▶ _TASK DESCRIPTION_: Your task is to copy the stretch of lines in the records below that begins with the line containing "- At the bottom" and ends with the line containing "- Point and", exactly as written, with nothing added.

DATA UNDER STUDY Start Marker

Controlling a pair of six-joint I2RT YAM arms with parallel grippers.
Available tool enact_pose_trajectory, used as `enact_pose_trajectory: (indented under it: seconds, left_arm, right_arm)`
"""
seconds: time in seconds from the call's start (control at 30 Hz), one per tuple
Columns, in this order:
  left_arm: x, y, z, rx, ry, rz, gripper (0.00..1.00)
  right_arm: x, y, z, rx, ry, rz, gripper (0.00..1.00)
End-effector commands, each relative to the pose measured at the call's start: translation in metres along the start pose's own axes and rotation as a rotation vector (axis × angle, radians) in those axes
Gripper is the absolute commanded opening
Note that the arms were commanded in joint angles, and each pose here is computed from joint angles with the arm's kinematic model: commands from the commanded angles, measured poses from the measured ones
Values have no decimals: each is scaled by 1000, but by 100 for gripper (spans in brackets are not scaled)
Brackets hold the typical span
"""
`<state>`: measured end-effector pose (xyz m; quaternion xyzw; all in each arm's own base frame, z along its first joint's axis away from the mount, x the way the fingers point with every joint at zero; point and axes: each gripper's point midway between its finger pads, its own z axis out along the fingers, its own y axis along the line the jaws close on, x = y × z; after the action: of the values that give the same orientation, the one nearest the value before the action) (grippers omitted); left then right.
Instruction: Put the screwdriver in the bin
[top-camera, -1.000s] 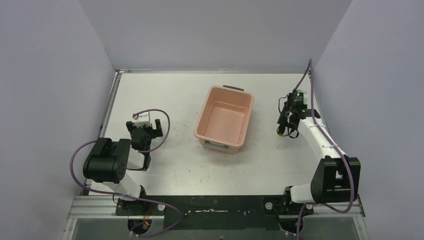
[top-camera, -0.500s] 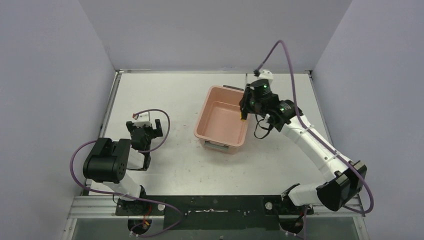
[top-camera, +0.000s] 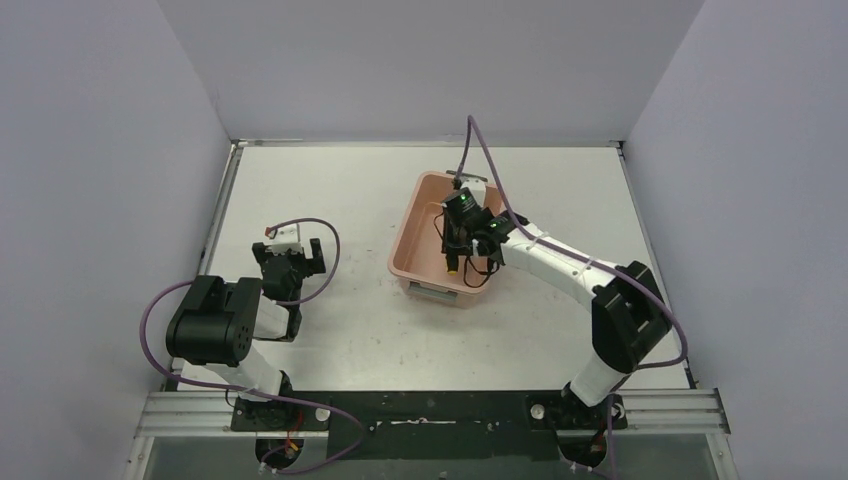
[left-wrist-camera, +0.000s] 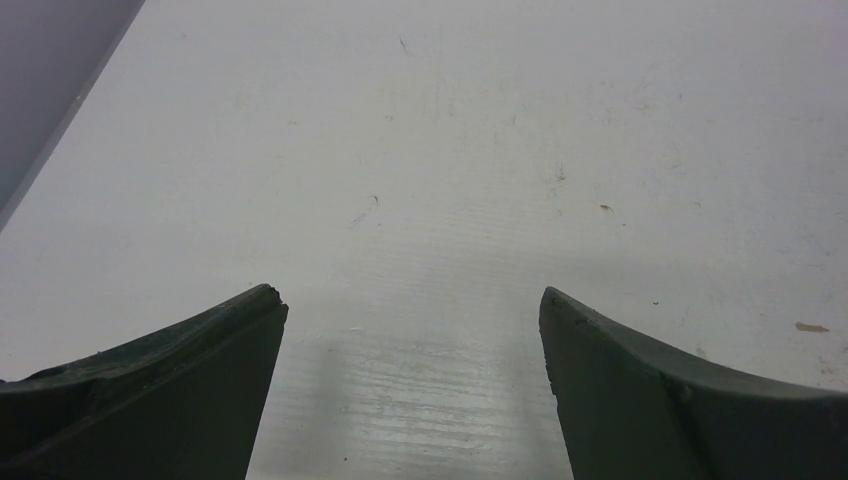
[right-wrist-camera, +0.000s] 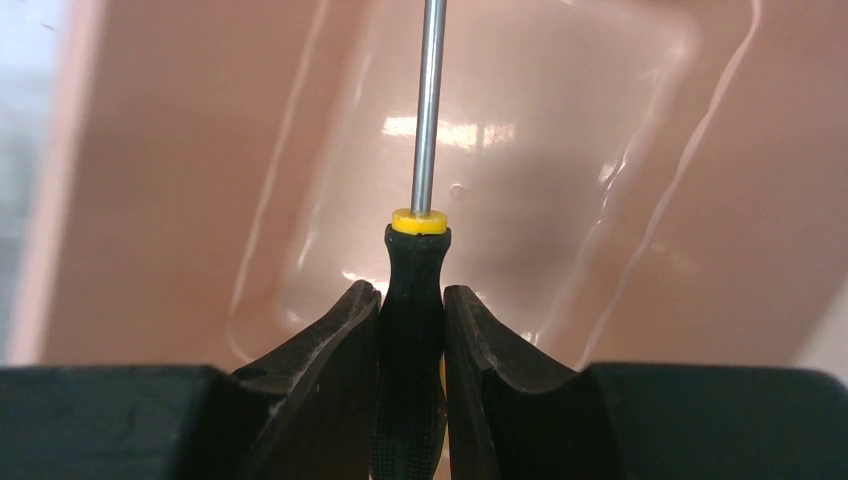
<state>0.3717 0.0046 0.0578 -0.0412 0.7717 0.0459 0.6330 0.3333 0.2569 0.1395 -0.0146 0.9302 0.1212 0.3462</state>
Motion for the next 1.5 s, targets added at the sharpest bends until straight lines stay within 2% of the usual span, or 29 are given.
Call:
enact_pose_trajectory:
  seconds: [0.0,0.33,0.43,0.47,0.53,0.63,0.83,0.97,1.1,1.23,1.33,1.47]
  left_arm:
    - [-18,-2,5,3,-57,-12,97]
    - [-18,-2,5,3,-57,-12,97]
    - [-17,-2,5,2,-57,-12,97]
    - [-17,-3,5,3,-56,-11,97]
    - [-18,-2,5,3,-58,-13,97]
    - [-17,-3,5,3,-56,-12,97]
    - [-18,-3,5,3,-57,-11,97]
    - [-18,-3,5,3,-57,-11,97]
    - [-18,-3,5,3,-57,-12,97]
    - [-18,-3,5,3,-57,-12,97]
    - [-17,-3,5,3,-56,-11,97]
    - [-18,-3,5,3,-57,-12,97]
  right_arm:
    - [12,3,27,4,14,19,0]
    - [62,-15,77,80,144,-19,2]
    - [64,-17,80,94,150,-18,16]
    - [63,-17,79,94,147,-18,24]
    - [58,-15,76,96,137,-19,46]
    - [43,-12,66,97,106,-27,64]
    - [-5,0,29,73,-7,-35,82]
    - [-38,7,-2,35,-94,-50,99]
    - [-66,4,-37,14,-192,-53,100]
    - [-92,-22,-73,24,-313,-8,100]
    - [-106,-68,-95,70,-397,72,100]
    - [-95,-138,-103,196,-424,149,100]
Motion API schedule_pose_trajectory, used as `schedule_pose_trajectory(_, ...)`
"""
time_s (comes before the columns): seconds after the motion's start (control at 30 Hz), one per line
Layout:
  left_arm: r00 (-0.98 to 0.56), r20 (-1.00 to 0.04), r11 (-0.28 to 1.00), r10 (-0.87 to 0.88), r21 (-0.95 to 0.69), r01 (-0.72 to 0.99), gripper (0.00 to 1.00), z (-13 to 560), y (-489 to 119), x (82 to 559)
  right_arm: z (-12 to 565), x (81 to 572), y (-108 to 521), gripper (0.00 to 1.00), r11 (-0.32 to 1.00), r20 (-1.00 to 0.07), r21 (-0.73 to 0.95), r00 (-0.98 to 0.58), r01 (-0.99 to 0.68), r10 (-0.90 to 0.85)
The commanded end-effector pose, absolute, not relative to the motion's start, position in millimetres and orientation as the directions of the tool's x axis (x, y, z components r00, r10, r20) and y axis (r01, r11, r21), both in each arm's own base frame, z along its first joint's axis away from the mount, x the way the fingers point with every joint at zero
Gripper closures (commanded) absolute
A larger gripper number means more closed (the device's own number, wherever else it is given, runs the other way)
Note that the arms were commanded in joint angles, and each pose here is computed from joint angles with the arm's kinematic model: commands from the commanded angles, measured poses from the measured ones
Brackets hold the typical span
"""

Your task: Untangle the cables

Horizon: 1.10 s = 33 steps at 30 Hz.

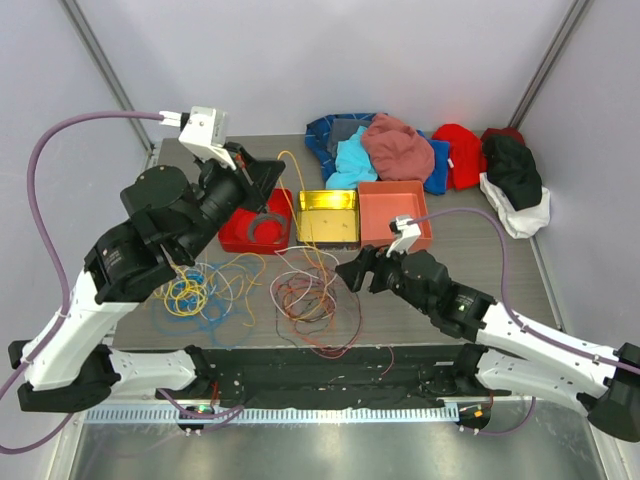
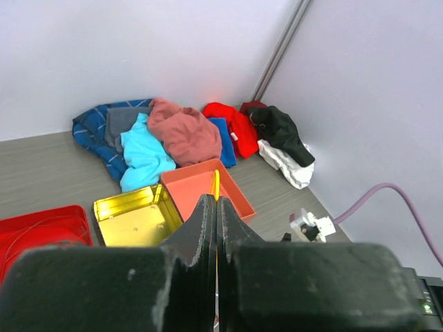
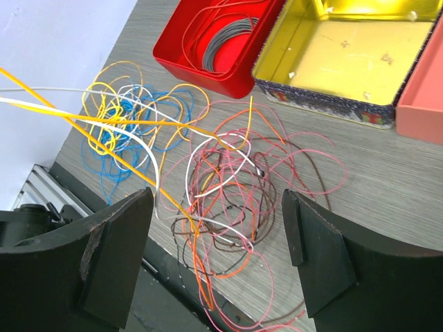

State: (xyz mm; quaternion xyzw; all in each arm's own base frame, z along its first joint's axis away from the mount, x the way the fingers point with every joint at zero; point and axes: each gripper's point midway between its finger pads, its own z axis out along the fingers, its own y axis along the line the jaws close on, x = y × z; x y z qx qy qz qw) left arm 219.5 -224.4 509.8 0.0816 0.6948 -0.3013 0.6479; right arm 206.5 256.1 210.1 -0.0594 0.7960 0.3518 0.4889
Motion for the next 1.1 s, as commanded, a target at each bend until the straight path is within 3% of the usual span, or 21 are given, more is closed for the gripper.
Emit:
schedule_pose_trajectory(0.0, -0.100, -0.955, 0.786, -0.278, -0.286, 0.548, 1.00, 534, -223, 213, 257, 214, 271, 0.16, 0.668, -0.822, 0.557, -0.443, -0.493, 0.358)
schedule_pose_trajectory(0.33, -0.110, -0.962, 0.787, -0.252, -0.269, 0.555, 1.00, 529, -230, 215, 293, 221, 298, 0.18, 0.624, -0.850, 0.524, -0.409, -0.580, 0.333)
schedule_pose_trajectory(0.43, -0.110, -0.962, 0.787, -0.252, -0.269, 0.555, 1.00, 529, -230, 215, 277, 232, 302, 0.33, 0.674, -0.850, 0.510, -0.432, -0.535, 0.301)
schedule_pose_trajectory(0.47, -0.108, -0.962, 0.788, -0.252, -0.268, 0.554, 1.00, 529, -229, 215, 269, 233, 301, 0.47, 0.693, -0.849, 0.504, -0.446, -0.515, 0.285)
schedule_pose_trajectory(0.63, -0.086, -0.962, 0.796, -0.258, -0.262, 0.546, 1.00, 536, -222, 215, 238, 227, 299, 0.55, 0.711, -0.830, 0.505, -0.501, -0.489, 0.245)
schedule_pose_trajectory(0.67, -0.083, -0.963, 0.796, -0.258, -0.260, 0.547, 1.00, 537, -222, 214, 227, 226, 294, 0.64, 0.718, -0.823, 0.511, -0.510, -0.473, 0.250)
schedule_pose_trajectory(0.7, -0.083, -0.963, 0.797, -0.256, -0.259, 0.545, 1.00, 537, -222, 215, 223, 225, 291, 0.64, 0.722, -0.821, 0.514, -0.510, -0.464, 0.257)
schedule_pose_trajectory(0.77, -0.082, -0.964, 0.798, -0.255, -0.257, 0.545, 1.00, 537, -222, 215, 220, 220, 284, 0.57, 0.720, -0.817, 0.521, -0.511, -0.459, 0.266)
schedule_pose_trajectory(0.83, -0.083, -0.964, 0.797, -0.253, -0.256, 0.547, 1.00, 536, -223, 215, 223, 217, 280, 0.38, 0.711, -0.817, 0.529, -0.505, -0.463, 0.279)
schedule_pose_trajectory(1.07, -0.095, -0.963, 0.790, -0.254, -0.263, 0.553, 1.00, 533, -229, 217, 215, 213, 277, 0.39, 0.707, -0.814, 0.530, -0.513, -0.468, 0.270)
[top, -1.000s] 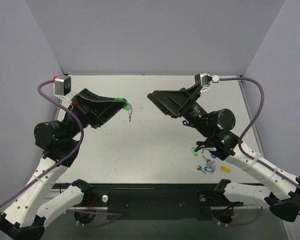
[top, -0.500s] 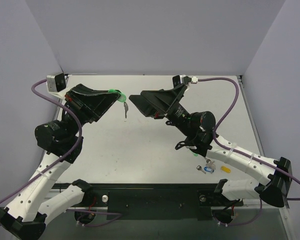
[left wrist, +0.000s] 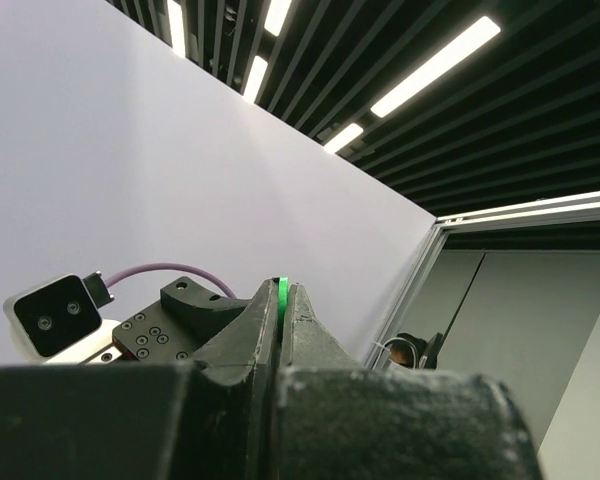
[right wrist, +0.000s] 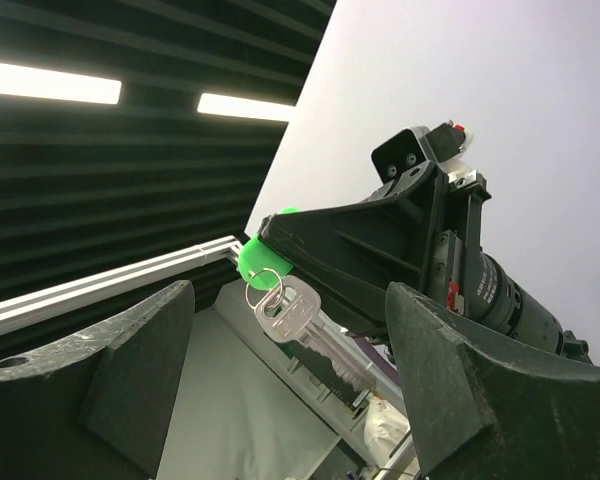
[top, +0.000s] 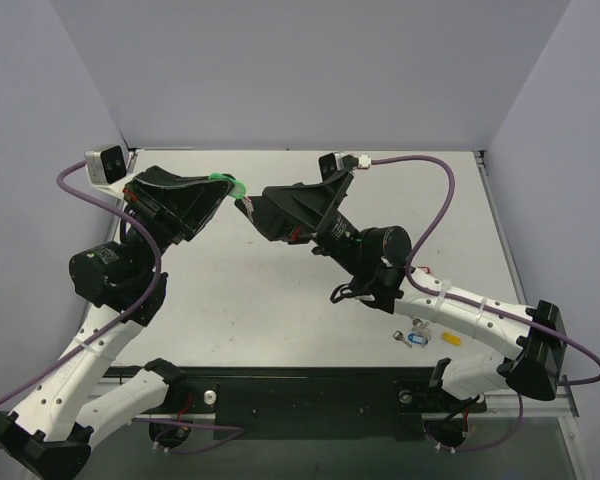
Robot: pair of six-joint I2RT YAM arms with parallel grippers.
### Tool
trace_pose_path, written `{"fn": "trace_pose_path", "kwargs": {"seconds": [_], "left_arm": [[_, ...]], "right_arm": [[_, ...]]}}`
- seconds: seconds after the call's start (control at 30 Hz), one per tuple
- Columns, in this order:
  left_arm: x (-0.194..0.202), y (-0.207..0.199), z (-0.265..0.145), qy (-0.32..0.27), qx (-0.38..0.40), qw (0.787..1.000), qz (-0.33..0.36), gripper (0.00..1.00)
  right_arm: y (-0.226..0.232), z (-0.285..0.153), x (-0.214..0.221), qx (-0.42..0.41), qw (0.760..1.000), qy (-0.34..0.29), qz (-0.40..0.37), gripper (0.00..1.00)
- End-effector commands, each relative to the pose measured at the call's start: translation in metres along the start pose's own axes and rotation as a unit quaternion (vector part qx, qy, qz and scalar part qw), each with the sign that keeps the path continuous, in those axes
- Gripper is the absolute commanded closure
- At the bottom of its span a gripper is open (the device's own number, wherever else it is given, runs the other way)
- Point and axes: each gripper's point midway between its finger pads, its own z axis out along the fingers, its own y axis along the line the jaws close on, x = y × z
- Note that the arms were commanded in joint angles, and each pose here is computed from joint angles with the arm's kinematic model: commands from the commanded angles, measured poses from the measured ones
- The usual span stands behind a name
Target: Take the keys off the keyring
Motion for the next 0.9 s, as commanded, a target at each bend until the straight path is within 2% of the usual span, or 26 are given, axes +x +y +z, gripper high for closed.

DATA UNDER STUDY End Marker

▶ _RESULT_:
- At the bottom of its span a gripper is open (the device's own number, wherever else it is given, runs the other way)
- Point and axes: each gripper's point midway between its finger pads, its own z axis out along the fingers, its own y axis along the line the jaws close on, x = y × z

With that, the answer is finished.